The European Medicines Agency (EMA) has published a record of data processing activity for its Modelling and Simulation Pilot, detailing how clinical study data will be used for scientific advice. The document, dated 7 May 2026, outlines the agency's approach to handling patient-level data from clinical trials to support regulatory decisions through modelling and simulation techniques.
The record specifies that the pilot aims to explore the use of existing clinical study data to generate evidence for scientific advice procedures, potentially reducing the need for additional trials. It covers data categories, retention periods, and access controls, with the stated goal of ensuring compliance with data protection regulations. The document is a transparency measure under the EU's General Data Protection Regulation, listing EMA as the data controller.
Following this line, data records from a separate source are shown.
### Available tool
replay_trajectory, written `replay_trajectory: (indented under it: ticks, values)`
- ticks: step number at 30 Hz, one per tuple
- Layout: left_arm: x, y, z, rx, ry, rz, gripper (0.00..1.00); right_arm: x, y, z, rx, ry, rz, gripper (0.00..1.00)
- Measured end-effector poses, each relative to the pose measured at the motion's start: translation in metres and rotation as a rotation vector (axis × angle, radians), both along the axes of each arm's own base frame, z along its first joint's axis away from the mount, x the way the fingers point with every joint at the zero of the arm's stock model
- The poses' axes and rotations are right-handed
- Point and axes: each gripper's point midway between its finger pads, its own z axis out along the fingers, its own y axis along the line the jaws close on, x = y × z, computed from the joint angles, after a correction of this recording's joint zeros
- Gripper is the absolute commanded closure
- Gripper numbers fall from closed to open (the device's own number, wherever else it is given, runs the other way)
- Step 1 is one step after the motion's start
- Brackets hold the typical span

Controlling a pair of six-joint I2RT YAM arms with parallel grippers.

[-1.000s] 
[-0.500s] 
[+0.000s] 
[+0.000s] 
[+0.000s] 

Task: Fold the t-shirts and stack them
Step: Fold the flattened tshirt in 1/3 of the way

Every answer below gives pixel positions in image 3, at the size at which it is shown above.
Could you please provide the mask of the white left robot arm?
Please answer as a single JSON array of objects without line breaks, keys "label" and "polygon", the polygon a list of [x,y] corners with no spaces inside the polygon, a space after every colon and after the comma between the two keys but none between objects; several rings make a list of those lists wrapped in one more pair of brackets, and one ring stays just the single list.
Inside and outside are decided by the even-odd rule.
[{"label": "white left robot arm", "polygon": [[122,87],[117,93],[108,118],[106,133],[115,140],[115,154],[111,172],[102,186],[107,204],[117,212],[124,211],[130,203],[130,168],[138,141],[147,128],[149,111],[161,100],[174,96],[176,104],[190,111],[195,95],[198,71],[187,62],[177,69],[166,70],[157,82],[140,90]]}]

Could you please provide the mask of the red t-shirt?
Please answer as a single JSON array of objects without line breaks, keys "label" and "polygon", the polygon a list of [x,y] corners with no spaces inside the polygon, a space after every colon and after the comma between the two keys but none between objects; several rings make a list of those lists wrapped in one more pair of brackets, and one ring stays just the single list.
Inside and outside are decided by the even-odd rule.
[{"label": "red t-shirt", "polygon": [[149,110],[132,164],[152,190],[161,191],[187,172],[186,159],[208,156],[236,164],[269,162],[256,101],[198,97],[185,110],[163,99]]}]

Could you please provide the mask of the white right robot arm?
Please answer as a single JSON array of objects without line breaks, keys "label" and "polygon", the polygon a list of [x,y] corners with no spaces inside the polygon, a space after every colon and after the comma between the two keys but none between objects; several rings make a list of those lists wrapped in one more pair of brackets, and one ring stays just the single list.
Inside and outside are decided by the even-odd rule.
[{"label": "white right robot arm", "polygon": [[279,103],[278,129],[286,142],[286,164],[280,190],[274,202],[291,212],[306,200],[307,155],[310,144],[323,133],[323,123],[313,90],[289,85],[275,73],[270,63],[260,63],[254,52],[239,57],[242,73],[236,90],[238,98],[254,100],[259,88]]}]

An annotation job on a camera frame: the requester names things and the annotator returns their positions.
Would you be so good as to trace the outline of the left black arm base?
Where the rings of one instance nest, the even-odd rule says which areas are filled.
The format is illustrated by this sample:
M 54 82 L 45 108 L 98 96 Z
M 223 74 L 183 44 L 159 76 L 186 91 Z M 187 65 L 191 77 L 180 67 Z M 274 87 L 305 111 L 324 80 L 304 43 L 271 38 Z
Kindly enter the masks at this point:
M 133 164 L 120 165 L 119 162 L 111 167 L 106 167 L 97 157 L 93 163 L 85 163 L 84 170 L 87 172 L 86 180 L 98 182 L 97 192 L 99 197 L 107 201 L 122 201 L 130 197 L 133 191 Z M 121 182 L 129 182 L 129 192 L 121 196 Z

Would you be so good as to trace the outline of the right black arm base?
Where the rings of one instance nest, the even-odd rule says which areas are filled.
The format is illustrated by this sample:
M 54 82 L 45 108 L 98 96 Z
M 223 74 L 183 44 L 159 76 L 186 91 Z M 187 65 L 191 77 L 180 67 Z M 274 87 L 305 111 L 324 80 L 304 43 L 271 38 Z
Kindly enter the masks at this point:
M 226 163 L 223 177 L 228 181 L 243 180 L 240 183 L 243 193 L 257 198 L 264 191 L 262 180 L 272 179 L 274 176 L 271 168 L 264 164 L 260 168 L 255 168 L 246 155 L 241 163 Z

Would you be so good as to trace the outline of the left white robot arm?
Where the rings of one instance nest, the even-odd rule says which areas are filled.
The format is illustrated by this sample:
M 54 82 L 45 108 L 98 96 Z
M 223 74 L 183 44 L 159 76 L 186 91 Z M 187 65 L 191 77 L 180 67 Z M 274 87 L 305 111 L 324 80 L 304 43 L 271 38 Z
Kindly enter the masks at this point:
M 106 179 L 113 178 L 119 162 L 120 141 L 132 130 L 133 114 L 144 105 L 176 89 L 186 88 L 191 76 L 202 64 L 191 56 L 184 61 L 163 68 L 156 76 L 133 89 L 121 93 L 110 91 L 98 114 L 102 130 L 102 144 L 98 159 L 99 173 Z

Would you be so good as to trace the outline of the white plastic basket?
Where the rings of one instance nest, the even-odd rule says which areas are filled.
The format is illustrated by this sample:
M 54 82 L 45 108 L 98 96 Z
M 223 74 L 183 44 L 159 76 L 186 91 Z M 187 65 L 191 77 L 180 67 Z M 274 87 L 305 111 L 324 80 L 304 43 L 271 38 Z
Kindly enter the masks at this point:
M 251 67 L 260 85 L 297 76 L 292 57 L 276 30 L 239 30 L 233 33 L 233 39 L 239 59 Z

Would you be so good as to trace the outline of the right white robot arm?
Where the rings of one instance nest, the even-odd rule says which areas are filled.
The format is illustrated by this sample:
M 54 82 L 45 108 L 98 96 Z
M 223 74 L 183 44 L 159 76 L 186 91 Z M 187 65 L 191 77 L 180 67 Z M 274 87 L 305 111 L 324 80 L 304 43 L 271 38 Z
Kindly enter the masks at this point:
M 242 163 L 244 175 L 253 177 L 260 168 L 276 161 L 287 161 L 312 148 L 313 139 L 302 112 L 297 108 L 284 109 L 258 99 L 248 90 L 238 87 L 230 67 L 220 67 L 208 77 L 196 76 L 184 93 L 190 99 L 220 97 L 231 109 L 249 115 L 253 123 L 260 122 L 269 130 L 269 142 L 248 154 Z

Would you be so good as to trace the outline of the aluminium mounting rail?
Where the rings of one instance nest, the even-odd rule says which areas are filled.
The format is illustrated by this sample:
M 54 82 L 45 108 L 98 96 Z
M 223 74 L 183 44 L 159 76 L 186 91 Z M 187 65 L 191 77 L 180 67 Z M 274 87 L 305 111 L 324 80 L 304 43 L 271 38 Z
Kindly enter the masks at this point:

Policy orientations and trade-offs
The pilot balances innovation in regulatory science against data privacy and security. By reusing clinical data, EMA could accelerate drug development and reduce costs for pharmaceutical companies. However, this raises concerns about patient consent and data anonymisation. The record emphasises that only pseudonymised data will be used, and patients have the right to object to processing. Critics may argue that the scope of data reuse remains vague, potentially leading to mission creep.
Impact on stakeholders
Pharmaceutical companies stand to benefit from streamlined scientific advice, potentially lowering development timelines and costs. Patients may see faster access to new medicines but face privacy risks if anonymisation proves insufficient. EMA itself gains efficiency and expertise in modelling, but must invest in secure data infrastructure. National competent authorities may need to align their own data practices with this pilot.
Expected institutional follow-up
The pilot is expected to run for a defined period, after which EMA will evaluate outcomes and consider broader implementation. Stakeholders have been invited to provide feedback, and the agency may issue further guidance on data reuse standards. The record will be updated as the pilot evolves.